(PROVIDED DATA begins)
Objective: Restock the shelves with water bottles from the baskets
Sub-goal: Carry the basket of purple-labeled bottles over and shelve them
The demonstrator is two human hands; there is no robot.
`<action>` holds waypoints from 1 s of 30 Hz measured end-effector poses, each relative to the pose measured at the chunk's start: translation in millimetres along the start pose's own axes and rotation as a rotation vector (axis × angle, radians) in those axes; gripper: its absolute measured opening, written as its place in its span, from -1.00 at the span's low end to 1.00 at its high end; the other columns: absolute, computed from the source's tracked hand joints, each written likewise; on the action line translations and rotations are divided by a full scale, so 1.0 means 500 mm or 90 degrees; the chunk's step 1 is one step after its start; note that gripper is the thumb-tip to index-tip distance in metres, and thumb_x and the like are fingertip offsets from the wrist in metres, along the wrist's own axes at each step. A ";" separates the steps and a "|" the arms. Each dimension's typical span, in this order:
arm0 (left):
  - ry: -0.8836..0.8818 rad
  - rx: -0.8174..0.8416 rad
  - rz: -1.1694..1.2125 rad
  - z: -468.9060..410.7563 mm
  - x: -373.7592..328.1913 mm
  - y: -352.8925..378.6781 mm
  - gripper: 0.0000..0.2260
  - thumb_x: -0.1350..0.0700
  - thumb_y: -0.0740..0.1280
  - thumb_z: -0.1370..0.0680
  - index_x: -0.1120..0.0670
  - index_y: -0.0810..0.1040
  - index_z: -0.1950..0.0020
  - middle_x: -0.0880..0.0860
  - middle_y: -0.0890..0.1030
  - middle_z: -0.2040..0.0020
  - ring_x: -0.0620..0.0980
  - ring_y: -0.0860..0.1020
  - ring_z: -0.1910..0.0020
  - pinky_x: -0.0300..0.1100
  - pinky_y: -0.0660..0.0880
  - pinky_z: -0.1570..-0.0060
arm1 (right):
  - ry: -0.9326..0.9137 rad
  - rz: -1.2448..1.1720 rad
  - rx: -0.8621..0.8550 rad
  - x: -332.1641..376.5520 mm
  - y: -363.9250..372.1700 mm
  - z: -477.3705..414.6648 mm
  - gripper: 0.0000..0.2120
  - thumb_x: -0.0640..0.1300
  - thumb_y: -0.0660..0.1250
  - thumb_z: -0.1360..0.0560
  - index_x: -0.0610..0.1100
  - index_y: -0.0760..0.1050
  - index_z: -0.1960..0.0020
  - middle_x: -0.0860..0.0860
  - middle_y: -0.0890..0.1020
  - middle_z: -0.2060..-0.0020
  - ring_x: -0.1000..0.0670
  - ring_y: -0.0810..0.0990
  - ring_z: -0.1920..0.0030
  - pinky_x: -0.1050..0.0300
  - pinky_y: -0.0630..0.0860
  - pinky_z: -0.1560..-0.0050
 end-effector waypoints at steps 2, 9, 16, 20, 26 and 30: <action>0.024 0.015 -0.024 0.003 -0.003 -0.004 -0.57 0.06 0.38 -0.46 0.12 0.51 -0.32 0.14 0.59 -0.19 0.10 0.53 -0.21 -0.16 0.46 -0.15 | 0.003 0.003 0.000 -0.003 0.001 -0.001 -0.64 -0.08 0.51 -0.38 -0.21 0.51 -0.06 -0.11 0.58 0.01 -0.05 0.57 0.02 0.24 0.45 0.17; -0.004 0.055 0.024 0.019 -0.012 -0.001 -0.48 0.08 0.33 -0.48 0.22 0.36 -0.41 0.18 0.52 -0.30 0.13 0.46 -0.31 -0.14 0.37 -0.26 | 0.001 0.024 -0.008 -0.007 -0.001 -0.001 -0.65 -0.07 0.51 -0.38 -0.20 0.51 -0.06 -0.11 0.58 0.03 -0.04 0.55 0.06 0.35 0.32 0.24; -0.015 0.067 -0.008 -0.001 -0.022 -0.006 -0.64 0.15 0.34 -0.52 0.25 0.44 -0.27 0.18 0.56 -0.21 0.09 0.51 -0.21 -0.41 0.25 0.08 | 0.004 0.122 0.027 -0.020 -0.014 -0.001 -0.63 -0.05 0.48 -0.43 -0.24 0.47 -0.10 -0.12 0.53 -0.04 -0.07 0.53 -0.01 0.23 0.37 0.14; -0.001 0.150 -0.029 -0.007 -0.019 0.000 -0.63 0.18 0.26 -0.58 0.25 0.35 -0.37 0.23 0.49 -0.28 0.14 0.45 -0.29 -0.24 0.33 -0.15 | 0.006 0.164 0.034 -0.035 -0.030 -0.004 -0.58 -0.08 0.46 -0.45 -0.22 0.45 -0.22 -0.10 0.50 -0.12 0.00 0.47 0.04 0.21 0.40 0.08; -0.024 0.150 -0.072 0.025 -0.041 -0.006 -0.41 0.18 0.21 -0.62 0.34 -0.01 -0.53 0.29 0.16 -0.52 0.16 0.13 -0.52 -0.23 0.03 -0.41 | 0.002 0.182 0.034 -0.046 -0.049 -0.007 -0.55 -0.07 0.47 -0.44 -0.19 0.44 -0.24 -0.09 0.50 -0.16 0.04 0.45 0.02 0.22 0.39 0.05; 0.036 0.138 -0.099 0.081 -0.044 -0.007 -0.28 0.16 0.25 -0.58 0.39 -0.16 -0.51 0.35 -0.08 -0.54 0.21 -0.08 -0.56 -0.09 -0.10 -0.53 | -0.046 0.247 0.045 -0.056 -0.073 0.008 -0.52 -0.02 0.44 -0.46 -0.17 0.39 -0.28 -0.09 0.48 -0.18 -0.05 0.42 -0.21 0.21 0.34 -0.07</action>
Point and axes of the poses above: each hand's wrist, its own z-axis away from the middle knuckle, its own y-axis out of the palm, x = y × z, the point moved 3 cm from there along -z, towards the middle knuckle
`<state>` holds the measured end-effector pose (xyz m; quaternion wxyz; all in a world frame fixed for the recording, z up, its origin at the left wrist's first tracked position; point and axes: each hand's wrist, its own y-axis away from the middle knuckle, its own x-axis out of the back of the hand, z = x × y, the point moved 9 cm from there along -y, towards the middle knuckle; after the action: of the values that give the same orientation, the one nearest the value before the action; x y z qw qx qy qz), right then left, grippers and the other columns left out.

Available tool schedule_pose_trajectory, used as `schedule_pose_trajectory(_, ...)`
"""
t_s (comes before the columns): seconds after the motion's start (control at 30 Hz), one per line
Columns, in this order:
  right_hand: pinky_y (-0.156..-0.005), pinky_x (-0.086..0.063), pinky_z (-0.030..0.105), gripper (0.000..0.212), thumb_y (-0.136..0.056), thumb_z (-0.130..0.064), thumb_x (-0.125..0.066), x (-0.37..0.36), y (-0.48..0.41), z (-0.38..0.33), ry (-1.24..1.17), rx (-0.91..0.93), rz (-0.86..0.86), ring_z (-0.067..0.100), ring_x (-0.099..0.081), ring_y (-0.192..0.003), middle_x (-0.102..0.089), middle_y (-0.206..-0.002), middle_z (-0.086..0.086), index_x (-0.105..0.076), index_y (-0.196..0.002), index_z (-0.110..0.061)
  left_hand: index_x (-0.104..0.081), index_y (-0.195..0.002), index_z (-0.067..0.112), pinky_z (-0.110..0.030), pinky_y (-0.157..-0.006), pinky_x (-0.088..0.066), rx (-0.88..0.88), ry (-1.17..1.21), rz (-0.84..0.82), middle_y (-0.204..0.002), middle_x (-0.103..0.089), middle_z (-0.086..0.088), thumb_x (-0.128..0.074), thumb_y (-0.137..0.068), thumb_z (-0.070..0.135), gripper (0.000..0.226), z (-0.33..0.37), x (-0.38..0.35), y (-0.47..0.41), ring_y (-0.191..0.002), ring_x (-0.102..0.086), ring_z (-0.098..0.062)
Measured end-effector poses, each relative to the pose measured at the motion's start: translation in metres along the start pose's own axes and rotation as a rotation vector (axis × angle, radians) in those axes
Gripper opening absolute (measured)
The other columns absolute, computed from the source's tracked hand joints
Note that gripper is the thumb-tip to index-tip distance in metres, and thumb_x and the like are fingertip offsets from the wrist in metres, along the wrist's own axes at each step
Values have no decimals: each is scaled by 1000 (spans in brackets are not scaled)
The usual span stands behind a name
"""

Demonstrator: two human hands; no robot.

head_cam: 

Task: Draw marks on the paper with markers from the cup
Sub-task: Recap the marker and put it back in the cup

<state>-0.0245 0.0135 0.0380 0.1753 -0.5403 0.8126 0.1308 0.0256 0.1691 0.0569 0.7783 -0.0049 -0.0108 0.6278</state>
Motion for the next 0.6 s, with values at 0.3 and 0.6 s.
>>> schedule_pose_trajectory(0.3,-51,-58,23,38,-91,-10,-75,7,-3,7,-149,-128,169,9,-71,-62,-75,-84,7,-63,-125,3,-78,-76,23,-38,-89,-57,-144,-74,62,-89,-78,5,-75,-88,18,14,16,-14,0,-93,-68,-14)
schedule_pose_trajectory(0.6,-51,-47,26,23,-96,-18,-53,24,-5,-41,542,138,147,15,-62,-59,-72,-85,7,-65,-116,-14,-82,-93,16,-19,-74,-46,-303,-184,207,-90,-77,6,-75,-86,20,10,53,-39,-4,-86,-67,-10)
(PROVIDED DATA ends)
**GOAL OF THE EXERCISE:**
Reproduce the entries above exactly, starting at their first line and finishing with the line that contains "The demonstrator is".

**ANSWER SECTION:**
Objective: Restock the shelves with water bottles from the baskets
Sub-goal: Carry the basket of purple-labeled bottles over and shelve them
The demonstrator is two human hands; there is no robot.

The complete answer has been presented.